How to Create Beautiful Age Distribution Graphs With Seaborn and Matplotlib (Including Animation)

Author:Murphy | View: 29223 | Time: 2025-03-23 18:17:09

Graph Tutorial

Today, I want to show you how to create beautiful age-distribution graphs like the ones above using Matplotlib and seaborn.

Age distribution graphs are excellent for visualizing the demographic of a country or region. They are fascinating, but the default Seaborn + Matplotlib graphs do not look good enough for us.

Here's what you'll learn in this tutorial:

How to create a Seaborn style
Improving the axes to make them readable and informative
Adding a title and a beautiful legend
Turning Matplotlib figures into PIL images and adding outside padding
Creating grids of multiple images (like the example above)
Creating time-lapse animation to show how a population change over time

You can find the data and my code in this GitHub repository if you want to follow along.

Let's get started.

A quick walkthrough of the data

The original data comes from the Population Estimates and Projections dataset, which is a dataset from the World Bank licensed under Creative Commons Attribution 4.0. It contains actual values between 1960–2021 and official predictions up until 2050.

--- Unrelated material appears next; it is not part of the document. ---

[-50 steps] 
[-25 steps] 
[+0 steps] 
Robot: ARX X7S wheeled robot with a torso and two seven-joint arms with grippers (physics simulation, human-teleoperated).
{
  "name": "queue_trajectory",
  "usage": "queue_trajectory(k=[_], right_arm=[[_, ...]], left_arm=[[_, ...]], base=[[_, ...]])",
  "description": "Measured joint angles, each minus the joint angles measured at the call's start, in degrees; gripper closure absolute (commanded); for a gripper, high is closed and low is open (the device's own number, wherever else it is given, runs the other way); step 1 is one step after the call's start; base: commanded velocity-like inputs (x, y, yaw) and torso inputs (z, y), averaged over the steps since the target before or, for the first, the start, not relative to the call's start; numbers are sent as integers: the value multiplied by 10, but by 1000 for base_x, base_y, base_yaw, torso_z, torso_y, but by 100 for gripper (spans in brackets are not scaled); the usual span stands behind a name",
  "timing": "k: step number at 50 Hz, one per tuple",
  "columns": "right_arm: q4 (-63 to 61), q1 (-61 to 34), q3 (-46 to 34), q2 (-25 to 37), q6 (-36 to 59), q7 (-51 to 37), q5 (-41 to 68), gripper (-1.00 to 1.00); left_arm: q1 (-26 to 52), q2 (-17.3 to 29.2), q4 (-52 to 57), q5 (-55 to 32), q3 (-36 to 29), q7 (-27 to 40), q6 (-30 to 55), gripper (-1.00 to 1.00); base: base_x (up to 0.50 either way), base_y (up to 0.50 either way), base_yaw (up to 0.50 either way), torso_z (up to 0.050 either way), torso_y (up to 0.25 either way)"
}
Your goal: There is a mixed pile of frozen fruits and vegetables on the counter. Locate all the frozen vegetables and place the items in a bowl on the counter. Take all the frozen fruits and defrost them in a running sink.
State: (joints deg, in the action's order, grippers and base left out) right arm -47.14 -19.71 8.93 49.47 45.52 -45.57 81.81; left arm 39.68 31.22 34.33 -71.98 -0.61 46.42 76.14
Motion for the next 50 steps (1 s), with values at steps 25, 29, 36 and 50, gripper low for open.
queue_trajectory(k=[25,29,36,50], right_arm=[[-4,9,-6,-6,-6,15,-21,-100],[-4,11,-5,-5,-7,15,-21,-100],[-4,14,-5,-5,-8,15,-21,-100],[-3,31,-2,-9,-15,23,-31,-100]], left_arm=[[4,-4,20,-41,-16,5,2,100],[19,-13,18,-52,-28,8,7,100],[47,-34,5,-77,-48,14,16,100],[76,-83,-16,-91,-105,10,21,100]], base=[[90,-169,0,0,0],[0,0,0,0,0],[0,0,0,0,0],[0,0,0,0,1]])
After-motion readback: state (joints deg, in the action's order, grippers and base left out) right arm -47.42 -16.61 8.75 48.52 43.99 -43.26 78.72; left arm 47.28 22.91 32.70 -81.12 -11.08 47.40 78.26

In the GitHub repository, I've processed the data and created four separate CSV files so that you can focus on making graphs.

Two files, one for females and one for males, have the population in absolute numbers.

The other two have values that describe the ratio of the total population. In the screenshot below, for example, you can see that only 0.336% of the people in Bahrain were between 70–74 years old in 1960.

The dataset has 17 age groups, 00-04, 05-09, 10-14, 15-19, 20-24, 25-29, 30-34, 35-39, 40-44, 45-49, 50-54, 55-59, 60-64, 65-69, 70-74, 75-79, and 80+.

And over 250 countries and regions, so feel free to create age distribution graphs that interest you.

Creating a first age distribution chart

Now that we understand the data, we can create a simple graph with default settings for Seaborn. I'm using a red color for females and blue for males.

It's perhaps a bit stereotypical, but making your graphs easy to understand is vital, and the colors are essential for that first interpretation.

The only "trick" is that I multiply the values for males by minus one so that the blue bars go in the opposite direction.

Here's the function to create the graph.

Python">def create_age_distribution(female_df, male_df, country, year):
    df_f = female_df[female_df.country_name == country].loc[::-1]
    df_m = male_df[male_df.country_name == country].loc[::-1]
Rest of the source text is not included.